- [Try it] Word for word, restate every line of the material.

- [Records to use]
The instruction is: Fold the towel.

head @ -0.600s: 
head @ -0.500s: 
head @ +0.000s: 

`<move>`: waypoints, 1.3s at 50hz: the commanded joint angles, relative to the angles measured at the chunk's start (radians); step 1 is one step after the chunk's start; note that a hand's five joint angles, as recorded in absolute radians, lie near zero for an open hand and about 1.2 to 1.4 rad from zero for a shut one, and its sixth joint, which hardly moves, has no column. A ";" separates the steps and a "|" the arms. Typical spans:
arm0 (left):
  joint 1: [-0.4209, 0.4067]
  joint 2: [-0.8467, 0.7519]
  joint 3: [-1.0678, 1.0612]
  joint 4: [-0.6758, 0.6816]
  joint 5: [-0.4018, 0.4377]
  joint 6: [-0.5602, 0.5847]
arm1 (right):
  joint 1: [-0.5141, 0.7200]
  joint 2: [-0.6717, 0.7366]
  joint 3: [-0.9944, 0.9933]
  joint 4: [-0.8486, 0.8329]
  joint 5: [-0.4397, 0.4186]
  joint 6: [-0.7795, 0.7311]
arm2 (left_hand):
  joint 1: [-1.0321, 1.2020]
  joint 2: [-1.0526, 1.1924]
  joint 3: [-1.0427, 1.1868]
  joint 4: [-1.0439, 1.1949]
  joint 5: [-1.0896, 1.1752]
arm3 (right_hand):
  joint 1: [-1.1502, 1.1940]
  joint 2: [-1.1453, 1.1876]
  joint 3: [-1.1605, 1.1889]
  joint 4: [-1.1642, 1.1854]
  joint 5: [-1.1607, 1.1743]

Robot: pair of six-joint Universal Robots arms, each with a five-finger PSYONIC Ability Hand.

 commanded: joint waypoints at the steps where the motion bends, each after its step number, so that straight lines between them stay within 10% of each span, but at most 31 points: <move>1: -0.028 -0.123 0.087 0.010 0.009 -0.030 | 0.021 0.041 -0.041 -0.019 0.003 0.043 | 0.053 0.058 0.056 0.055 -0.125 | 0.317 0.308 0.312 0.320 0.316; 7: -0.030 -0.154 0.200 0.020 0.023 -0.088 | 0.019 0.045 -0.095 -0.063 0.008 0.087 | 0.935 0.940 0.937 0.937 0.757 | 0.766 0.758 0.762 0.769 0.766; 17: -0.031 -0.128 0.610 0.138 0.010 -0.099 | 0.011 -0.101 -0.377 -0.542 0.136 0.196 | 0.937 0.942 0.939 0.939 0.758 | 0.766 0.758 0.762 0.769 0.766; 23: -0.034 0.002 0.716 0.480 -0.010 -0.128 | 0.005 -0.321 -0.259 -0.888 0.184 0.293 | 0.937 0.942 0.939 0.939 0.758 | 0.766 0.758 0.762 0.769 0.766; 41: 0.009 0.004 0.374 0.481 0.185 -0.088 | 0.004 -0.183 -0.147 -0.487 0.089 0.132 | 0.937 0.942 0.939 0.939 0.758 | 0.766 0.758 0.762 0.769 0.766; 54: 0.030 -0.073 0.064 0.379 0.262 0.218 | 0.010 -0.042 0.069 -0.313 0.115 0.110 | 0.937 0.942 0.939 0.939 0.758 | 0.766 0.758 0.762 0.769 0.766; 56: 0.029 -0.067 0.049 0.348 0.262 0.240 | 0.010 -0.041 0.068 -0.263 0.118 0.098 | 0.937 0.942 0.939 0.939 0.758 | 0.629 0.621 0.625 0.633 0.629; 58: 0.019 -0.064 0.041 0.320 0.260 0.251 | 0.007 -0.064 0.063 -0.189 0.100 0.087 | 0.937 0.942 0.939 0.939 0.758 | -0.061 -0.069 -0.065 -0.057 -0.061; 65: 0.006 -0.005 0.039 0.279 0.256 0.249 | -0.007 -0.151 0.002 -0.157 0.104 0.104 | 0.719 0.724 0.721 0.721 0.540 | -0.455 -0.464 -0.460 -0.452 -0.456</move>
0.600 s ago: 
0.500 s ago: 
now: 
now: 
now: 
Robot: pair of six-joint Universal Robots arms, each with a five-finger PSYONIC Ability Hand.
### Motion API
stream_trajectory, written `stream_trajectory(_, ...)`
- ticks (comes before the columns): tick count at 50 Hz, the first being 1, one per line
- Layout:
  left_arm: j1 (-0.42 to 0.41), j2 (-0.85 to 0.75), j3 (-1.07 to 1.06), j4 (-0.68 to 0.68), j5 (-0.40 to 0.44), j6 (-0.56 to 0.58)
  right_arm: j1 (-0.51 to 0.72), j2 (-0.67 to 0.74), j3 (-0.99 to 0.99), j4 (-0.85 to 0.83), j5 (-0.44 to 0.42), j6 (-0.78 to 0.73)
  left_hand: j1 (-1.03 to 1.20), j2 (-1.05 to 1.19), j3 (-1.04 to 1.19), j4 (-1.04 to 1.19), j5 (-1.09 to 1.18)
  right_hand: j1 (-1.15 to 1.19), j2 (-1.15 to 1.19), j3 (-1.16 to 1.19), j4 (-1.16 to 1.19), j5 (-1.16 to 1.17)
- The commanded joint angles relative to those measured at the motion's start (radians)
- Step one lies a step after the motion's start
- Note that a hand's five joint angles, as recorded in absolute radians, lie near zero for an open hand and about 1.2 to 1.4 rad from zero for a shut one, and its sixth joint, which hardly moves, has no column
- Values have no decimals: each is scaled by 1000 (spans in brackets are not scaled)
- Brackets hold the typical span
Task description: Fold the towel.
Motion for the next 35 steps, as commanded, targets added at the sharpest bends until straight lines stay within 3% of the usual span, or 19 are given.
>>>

- [Answer below]
The instruction is: Fold the towel.

head @ -0.600s: 
head @ -0.500s: 
head @ +0.000s: 

`<move>`: waypoints, 1.3s at 50hz: the commanded joint angles, relative to the angles measured at the chunk's start (radians); step 1 is one step after the chunk's start; note that a hand's five joint angles, as recorded in absolute radians, lie near zero for an open hand and about 1.2 to 1.4 rad from zero for a shut one, and its sixth joint, which hardly moves, has no column. A ";" separates the steps and a "|" the arms. Typical spans:
arm0 (left):
  joint 1: [-0.4209, 0.4067]
  joint 2: [-0.8467, 0.7519]
  joint 3: [-1.0678, 1.0612]
  joint 4: [-0.6758, 0.6816]
  joint 5: [-0.4018, 0.4377]
  joint 6: [-0.5602, 0.5847]
arm1 (right):
  joint 1: [-0.5141, 0.7200]
  joint 2: [-0.6717, 0.7366]
  joint 3: [-0.9944, 0.9933]
  joint 4: [-0.8486, 0.8329]
  joint 5: [-0.4397, 0.4186]
  joint 6: [-0.7795, 0.7311]
arm2 (left_hand):
  joint 1: [-1.0321, 1.2020]
  joint 2: [-1.0526, 1.1924]
  joint 3: [-1.0427, 1.1868]
  joint 4: [-1.0439, 1.1949]
  joint 5: [-1.0896, 1.1752]
arm3 (right_hand):
  joint 1: [-1.1502, 1.1940]
  joint 2: [-1.1453, 1.1876]
  joint 3: [-1.1605, 1.1889]
  joint 4: [-1.1642, 1.1854]
  joint 5: [-1.1607, 1.1743]

Robot: pair of six-joint Universal Robots arms, each with a five-finger PSYONIC Ability Hand.

 commanded: joint waypoints at the steps where the motion bends, each after its step number, so that straight lines between them stay within 10% of each span, but at most 31 points: <move>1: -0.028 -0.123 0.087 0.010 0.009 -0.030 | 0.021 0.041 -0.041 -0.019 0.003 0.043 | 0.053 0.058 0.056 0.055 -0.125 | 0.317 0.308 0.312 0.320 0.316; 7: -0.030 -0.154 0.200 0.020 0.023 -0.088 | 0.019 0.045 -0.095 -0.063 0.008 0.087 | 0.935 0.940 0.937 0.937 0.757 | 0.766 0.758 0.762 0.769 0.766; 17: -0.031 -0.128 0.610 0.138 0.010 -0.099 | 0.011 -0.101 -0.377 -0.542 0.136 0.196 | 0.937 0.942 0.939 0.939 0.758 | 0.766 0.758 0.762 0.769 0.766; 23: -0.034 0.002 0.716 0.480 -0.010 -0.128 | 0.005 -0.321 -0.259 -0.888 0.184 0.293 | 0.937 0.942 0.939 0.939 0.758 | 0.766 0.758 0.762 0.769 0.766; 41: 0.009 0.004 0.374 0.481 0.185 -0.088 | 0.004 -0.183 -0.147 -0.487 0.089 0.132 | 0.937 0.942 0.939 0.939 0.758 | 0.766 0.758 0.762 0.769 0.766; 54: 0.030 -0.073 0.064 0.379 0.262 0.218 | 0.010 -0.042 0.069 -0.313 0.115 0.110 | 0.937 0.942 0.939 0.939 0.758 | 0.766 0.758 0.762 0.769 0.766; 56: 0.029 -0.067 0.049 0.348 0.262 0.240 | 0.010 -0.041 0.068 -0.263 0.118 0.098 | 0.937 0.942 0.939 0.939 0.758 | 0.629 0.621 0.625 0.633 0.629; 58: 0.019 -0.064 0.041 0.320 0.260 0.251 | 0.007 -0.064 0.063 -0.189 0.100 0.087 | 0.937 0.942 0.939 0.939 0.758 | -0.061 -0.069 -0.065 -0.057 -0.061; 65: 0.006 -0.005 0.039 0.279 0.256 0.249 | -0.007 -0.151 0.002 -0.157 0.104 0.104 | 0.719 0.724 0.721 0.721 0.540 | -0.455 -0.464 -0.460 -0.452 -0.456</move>
0.600 s ago: 
0.500 s ago: 
now: 
now: 
now: 
Robot: pair of six-joint Universal Robots arms, each with a five-finger PSYONIC Ability Hand.
### Motion API
stream_trajectory, written `stream_trajectory(_, ...)`
- ticks (comes before the columns): tick count at 50 Hz, the first being 1, one per line
- Layout:
  left_arm: j1 (-0.42 to 0.41), j2 (-0.85 to 0.75), j3 (-1.07 to 1.06), j4 (-0.68 to 0.68), j5 (-0.40 to 0.44), j6 (-0.56 to 0.58)
  right_arm: j1 (-0.51 to 0.72), j2 (-0.67 to 0.74), j3 (-0.99 to 0.99), j4 (-0.85 to 0.83), j5 (-0.44 to 0.42), j6 (-0.78 to 0.73)
  left_hand: j1 (-1.03 to 1.20), j2 (-1.05 to 1.19), j3 (-1.04 to 1.19), j4 (-1.04 to 1.19), j5 (-1.09 to 1.18)
  right_hand: j1 (-1.15 to 1.19), j2 (-1.15 to 1.19), j3 (-1.16 to 1.19), j4 (-1.16 to 1.19), j5 (-1.16 to 1.17)
- The commanded joint angles relative to those measured at the motion's start (radians)
- Step one lies a step after the motion's start
- Note that a hand's five joint angles, as recorded in absolute radians, lie near zero for an open hand and about 1.2 to 1.4 rad from zero for a shut one, and its sixth joint, which hardly moves, has no column
- Values have no decimals: each is scaled by 1000 (spans in brackets are not scaled)
- Brackets hold the typical span
Task description: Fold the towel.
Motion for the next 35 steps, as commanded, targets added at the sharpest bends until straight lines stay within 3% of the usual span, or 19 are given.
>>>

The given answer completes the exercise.